Research shows that a disproportionate number of homeless youth in the United States identify as lesbian, gay, bisexual or transgender, or LGBT. Researchers suggest that this is primarily a result of hostility or abuse from the young people's families leading to eviction or running away. In addition, LGBT youth are often at greater risk for certain dangers while homeless, including being the victims of crime, risky sexual behavior, substance use disorders, and mental health concerns.

Prevalence

Although specific estimates of the percentage of United States homeless youth who identify as LGBT vary widely, estimates generally fall somewhere between 11 and 40 percent. Barriers to a more definitive percentage include the lack of a nationally representative study and the possibility of underreporting due to stigma associated with identifying as LGBT. The city from which the sample is drawn for each study may also account for a difference in estimates. For example, one 2004 study at the University of Nebraska - Lincoln noted that while estimates based on samples from Los Angeles range from 25 to 40 percent, a 1999 study of small and medium Midwestern cities concluded that only 6% of homeless youth there identified as LGBT. According to the authors of this study, geographical location could affect these numbers. For example, due to the higher risk of coming out in rural, midwestern cities, youth may be more likely to either stay closeted there or to migrate to larger cities. Further, the authors continue, the differences might reflect differences in the ages of the samples in the different studies or other differences in sampling methodology. The study concludes that when taken together, a consensus can be found among the studies that 20% of homeless youth in magnet cities identify as gay, lesbian or bisexual, with the number being slightly lower in nonmagnet cities.
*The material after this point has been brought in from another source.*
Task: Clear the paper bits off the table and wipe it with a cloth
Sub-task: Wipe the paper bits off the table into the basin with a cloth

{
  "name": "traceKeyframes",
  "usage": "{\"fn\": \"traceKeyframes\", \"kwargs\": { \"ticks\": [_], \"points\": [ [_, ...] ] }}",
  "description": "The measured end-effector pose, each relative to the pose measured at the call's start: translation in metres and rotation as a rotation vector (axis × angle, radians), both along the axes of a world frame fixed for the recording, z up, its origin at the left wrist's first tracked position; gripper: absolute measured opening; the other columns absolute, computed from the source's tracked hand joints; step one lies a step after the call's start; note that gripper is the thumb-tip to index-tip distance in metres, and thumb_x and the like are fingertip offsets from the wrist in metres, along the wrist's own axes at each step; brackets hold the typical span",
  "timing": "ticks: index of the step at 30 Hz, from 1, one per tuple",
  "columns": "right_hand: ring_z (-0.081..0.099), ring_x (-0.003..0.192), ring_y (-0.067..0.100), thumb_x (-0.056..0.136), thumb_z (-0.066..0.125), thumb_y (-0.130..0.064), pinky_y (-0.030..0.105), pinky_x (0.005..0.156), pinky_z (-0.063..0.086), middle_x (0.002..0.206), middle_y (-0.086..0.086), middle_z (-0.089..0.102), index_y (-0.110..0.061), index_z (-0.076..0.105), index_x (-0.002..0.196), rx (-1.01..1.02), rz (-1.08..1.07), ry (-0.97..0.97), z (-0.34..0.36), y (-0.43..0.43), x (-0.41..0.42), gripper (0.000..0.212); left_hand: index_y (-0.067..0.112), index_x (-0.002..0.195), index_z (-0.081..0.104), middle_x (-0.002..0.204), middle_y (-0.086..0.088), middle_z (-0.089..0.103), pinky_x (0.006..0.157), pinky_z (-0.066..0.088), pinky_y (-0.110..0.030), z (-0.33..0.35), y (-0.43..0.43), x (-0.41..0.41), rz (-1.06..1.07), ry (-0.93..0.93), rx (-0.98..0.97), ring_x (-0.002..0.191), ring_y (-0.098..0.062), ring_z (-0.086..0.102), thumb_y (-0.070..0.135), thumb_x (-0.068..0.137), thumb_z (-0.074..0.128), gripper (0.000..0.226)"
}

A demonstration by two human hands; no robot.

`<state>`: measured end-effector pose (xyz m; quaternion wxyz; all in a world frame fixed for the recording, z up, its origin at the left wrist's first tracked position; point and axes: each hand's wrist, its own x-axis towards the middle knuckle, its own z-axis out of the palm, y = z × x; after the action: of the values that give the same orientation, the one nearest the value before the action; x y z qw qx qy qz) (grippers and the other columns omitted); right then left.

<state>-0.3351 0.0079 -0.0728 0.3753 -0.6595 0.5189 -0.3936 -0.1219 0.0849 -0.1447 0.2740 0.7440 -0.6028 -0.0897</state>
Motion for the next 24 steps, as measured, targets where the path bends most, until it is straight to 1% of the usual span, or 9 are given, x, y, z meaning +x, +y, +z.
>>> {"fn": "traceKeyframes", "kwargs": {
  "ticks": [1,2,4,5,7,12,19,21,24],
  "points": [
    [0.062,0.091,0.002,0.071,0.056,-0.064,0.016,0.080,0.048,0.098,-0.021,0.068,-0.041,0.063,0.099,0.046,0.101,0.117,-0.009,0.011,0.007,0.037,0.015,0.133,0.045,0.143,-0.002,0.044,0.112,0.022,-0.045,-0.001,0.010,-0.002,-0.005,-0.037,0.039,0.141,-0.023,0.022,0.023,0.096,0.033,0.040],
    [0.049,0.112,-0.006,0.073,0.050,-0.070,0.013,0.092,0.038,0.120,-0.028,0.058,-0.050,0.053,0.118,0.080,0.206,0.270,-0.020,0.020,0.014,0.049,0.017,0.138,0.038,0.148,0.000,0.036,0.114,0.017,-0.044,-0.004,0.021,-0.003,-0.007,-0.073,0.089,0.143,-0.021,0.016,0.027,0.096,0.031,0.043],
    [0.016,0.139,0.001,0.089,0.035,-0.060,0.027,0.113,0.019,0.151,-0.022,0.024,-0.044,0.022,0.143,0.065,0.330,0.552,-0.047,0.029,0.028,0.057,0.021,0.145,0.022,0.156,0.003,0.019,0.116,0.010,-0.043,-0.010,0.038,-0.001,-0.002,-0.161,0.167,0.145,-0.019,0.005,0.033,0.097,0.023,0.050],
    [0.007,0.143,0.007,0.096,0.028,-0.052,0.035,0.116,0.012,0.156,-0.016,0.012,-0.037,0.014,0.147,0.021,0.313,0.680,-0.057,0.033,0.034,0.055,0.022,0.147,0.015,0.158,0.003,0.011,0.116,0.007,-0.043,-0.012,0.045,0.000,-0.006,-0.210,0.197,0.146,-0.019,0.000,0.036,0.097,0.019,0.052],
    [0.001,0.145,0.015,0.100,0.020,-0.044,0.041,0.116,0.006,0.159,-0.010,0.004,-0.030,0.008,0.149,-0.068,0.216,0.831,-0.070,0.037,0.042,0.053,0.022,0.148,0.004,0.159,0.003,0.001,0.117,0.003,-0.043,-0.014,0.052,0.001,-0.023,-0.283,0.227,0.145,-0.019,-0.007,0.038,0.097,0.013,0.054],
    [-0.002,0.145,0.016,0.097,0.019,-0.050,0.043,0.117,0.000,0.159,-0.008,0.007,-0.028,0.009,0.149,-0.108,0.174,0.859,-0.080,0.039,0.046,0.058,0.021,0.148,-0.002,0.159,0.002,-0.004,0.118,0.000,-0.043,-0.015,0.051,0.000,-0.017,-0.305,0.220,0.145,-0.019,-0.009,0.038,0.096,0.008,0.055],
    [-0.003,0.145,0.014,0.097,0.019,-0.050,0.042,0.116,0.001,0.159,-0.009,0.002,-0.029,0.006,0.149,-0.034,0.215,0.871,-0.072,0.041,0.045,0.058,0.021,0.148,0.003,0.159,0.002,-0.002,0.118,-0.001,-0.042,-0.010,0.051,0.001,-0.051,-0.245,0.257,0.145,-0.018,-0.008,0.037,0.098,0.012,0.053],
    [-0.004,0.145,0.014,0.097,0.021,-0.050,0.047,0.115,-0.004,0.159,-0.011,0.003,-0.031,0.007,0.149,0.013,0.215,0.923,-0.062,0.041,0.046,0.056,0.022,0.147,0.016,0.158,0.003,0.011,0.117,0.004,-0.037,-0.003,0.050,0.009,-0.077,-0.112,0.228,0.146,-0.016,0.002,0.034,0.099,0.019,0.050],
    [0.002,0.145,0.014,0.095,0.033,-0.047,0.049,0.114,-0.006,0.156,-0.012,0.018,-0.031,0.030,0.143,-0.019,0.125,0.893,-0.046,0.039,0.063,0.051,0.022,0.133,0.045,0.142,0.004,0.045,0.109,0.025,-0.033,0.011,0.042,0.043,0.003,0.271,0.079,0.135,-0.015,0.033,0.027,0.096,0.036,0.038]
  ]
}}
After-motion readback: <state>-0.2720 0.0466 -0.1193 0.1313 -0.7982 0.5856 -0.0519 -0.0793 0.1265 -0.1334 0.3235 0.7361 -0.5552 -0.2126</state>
Finally, in a 2012 study, legal expert Nusrat Ventimiglia noted that studies focusing on the number of transgender youth who experience homelessness are less prevalent, and therefore including youth who identify as transgender but not as gay, lesbian or bisexual could result in an estimate of 40 percent.

Explanations for overrepresentation
Researchers have posed a few core explanations for the overrepresentation of LGBT youth in the general United States homeless youth population. LGBT youth are more likely to be homeless because they run away or are evicted due to family conflict surrounding their sexual orientation or behavior. This explanation is supported by a 2011 survey study of a representative Massachusetts high school sample that found that LGBT youth were no more likely to be homeless and living with their parents than non-LGBT youth. Therefore, according to the study's authors, it may not be that LGBT youth are more likely to be part of a homeless family, but rather that their higher rate of homelessness is caused by being more likely to be evicted or run away. A 2008 study using in-person interviews found that among youth who experienced homelessness for more than six months, lesbian, gay, and bisexual youth were more likely than heterosexual youth to report being verbally or physically harassed by family. In addition, LGBT youth are more likely to be homeless due to physical or sexual abuse experienced at home.  The Hetrick-Martin Institute showed that among homeless queer girls aged 13–15 in New York City, that 50% of them were homeless because they were fleeing familial corrective rape.  In the background of both these explanations is the fact that, since the family conflicts associated with LGBT youth occur relatively late in a youth's development, LGBT youth are much less likely to be placed in foster care. Those who are placed in a foster home find an unwelcoming or hostile environment, and a study on the New York City Child Welfare System reported 78% of LGBTQ youth were kicked out or ran away from their foster home as a result. Finally, many other factors that lead to increased risk of homelessness in adolescents disproportionately affect LGBT youth, such as experiencing conflict at school.

Comparison to heterosexual counterparts
A large body of research details the differences in experiences between LGBT homeless youth and their heterosexual counterparts.

Victimization
Homeless youth in the United States who identify as LGBT are more likely to be victims of crime than heterosexual homeless youth. For example, a 2002 study using structured interviews of homeless youth in the Seattle area found that male LGBT youth were more often sexually victimized while homeless than non-LGBT male youth. A 2004 study using interviews of homeless youth in eight midwestern cities determined that lesbian adolescents experiencing homelessness were more likely to report physical victimization than their heterosexual female counterparts.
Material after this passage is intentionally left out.